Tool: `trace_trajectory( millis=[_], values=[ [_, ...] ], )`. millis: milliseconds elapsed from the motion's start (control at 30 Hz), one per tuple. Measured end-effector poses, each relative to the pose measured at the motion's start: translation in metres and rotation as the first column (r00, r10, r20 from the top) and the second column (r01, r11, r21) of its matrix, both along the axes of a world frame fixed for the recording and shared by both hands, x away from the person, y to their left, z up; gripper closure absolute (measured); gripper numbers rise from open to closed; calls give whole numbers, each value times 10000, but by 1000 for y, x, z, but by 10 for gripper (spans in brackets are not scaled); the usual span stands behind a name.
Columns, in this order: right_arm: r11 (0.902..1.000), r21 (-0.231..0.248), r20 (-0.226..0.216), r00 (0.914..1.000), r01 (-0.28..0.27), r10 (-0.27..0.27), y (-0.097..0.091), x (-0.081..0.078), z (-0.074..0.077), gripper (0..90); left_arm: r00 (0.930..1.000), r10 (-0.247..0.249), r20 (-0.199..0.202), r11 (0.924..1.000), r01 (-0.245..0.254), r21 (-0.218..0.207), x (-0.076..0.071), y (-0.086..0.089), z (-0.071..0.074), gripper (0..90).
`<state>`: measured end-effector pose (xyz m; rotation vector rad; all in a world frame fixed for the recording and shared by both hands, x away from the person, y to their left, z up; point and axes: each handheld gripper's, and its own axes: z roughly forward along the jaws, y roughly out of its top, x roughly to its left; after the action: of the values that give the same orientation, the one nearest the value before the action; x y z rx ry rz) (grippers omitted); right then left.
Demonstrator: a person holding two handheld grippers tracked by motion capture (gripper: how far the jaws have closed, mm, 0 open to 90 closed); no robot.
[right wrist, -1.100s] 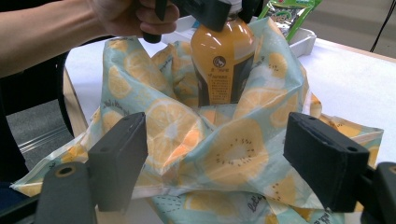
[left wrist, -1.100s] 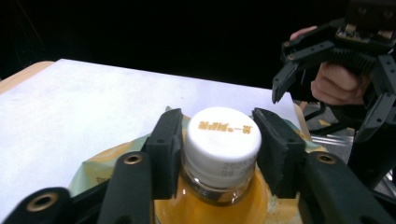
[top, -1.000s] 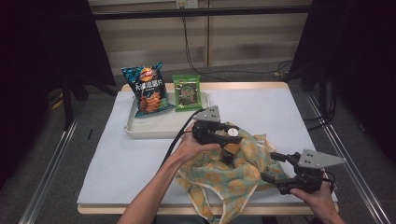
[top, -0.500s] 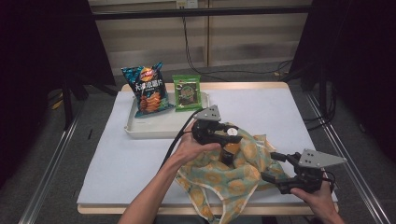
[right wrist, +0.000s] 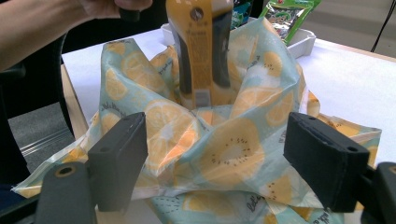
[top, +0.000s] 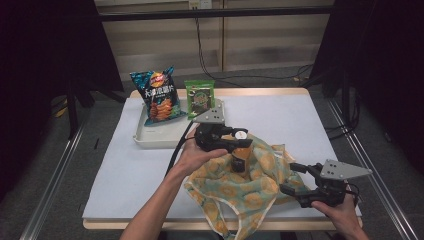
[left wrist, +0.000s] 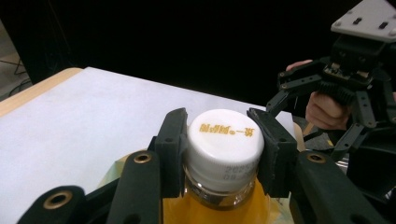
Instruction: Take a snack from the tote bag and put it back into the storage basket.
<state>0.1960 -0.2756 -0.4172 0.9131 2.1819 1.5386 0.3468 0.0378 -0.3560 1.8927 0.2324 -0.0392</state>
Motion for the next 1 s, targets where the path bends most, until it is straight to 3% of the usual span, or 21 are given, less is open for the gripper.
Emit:
trace_trajectory(
  millis=[433, 667, 1000],
  values=[
    [9999, 82, 99, 9999, -129, 128, 0, -1, 0, 199, 9998, -7, 223, 9997, 13, -262, -5, 17, 26, 590],
    [9999, 108, 100, 9999, -130, 129, 0, 0, 0, 180, 9993, 336, 166, 9991, -332, -246, 0, 25, 37, 590],
    [9995, 110, 202, 9994, 280, -282, 2, 1, 1, 44, 9971, 688, 316, 9970, -676, -376, 3, 40, 53, 590]
  ],
)
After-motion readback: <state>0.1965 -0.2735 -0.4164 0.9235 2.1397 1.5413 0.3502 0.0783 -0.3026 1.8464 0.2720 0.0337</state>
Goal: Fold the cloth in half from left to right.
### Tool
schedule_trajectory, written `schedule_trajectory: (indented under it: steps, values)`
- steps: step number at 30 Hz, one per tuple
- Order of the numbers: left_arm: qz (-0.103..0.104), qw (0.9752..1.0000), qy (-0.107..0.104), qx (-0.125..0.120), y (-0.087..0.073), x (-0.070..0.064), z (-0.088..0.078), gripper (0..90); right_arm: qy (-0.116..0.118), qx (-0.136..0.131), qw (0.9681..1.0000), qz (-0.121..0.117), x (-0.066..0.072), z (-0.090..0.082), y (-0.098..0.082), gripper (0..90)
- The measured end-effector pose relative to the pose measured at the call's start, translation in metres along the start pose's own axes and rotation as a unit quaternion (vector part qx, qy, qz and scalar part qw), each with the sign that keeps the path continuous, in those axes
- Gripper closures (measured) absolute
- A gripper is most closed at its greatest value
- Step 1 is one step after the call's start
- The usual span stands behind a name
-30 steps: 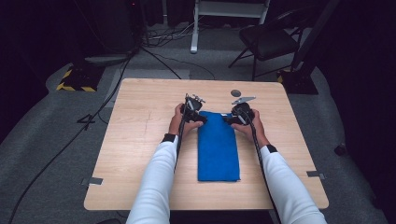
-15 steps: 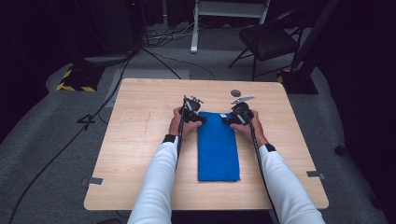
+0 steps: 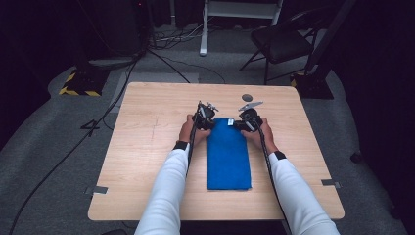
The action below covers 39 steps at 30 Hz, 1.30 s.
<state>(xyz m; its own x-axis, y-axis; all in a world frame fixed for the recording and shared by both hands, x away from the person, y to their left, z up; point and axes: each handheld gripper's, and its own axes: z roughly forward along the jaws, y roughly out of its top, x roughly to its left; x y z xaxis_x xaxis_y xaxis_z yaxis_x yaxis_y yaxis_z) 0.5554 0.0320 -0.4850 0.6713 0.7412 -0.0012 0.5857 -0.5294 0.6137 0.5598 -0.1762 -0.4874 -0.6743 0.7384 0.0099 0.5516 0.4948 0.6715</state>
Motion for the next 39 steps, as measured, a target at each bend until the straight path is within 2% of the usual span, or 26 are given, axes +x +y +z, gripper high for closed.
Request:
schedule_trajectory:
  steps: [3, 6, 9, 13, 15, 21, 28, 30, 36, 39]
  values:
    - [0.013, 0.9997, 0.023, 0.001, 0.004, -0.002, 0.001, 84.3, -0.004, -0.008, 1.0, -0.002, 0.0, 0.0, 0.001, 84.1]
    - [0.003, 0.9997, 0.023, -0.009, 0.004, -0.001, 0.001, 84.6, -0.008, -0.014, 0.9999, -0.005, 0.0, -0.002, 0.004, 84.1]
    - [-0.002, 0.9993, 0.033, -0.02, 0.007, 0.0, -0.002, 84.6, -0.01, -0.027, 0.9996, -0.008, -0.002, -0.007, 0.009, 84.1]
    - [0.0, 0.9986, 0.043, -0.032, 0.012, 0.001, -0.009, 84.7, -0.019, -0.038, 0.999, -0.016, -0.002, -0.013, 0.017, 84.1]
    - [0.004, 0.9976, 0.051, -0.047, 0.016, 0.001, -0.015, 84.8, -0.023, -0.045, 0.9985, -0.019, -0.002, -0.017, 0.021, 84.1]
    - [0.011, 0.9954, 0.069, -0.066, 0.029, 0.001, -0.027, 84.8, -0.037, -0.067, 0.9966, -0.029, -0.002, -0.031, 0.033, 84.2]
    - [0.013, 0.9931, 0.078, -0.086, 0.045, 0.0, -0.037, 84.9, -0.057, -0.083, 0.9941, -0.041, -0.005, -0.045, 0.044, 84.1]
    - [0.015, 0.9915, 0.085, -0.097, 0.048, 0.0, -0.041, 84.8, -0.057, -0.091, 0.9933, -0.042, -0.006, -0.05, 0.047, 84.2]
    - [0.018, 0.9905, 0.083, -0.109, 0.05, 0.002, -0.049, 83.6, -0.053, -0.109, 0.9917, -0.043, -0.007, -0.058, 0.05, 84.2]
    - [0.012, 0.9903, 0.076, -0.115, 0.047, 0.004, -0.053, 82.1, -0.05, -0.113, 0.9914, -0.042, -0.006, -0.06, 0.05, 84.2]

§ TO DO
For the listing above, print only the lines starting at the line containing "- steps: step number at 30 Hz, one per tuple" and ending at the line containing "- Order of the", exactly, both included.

§ RESULT FOR THIS TASK
- steps: step number at 30 Hz, one per tuple
- Order of the numbers: left_arm: qz (-0.103..0.104), qw (0.9752..1.0000), qy (-0.107..0.104), qx (-0.125..0.120), y (-0.087..0.073), x (-0.070..0.064), z (-0.088..0.078), gripper (0..90); right_arm: qy (-0.116..0.118), qx (-0.136..0.131), qw (0.9681..1.0000), qz (-0.121..0.117), x (-0.066..0.072), z (-0.090..0.082), y (-0.098..0.082), gripper (0..90)

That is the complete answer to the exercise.